AJ Fitzpatrick

Personal information
- Full name: AJ Daxton Fitzpatrick
- Born: August 28, 2004 (age 21) Cedar Rapids, Iowa, U.S.
- Education: University of Wisconsin–Whitewater

Sport
- Sport: Wheelchair basketball
- Disability: Arthrogryposis
- Disability class: 3.5

Medal record
Representing the United States
Men's wheelchair basketball
Paralympic Games
| Gold medal – first place | 2024 Paris | Team |
Parapan American Games
| Gold medal – first place | 2023 Santiago | Team |

= AJ Fitzpatrick =

American wheelchair basketball player

AJ Daxton Fitzpatrick (born August 28, 2004) is an American wheelchair basketball player and a member of the United States men's national wheelchair basketball team. He represented the United States at the 2024 Summer Paralympics.
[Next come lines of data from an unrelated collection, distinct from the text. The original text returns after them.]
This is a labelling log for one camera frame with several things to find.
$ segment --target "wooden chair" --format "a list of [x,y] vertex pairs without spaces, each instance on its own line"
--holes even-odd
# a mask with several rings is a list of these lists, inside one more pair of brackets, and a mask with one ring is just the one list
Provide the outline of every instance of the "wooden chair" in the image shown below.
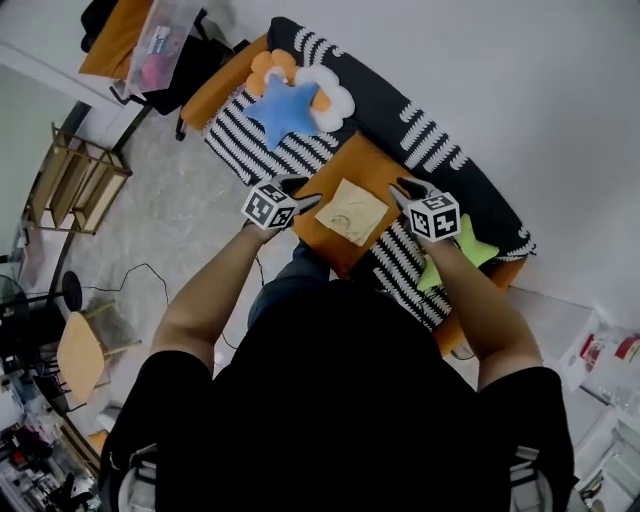
[[58,345],[58,366],[72,396],[86,403],[98,386],[98,381],[111,356],[141,345],[141,341],[128,343],[108,350],[92,329],[88,320],[111,308],[115,301],[108,302],[86,314],[73,312]]

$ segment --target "orange cushion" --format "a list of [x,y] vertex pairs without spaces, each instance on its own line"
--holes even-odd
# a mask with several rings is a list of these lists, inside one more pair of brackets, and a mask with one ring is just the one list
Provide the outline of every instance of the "orange cushion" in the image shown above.
[[152,3],[152,0],[120,0],[80,66],[80,73],[126,79],[133,49]]
[[[338,276],[346,278],[351,268],[400,215],[400,210],[389,192],[389,184],[396,183],[396,179],[401,176],[411,175],[366,137],[356,133],[296,194],[303,197],[321,193],[322,201],[309,212],[296,217],[293,230]],[[352,244],[315,218],[316,213],[331,201],[343,178],[370,192],[389,206],[382,221],[362,247]]]
[[267,50],[267,35],[256,39],[233,59],[222,66],[198,89],[182,108],[180,117],[196,130],[202,130],[229,95],[246,81],[251,73],[251,62],[260,52]]

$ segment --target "black and white striped cushion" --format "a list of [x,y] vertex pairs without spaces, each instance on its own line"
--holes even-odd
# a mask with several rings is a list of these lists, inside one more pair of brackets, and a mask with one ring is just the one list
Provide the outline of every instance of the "black and white striped cushion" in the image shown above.
[[320,133],[314,137],[290,133],[274,151],[265,145],[262,125],[243,110],[257,98],[241,90],[208,125],[205,141],[246,185],[277,174],[313,176],[353,132]]

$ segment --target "white wall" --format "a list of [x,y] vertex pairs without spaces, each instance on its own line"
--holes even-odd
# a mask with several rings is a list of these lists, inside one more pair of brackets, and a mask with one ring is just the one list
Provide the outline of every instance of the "white wall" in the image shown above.
[[640,327],[637,0],[230,0],[230,10],[229,39],[287,16],[396,85],[533,233],[539,256],[518,286]]
[[0,66],[0,254],[12,247],[20,215],[42,160],[74,101]]
[[5,0],[0,6],[0,43],[45,64],[52,70],[113,100],[109,81],[80,75],[86,54],[80,49],[85,35],[80,15],[90,0]]

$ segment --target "floor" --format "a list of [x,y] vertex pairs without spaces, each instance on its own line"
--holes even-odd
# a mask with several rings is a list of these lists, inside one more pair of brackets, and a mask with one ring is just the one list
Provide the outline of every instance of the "floor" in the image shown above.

==Early life and education==
Fitzpatrick attended Prairie High School in Cedar Rapids, Iowa. On May 17, 2022, he signed to play wheelchair basketball at University of Wisconsin–Whitewater. During his freshman season, he was named to the 2022–23 All-Rookie Team. He helped lead the Warhawk's to the 2024 National Wheelchair Basketball Association men's intercollegiate division national championship. He won a gold medal in wheelchair basketball.

==Career==
In November 2023, Fitzpatrick represented the United States at the 2023 Parapan American Games and won a gold medal in wheelchair basketball. As a result, Team USA automatically qualified to compete at the 2024 Summer Paralympics. On March 30, 2024, he was selected to represent the United States at the 2024 Summer Paralympics.

==Personal life==
Fitzpatrick was diagnosed with arthrogryposis at birth.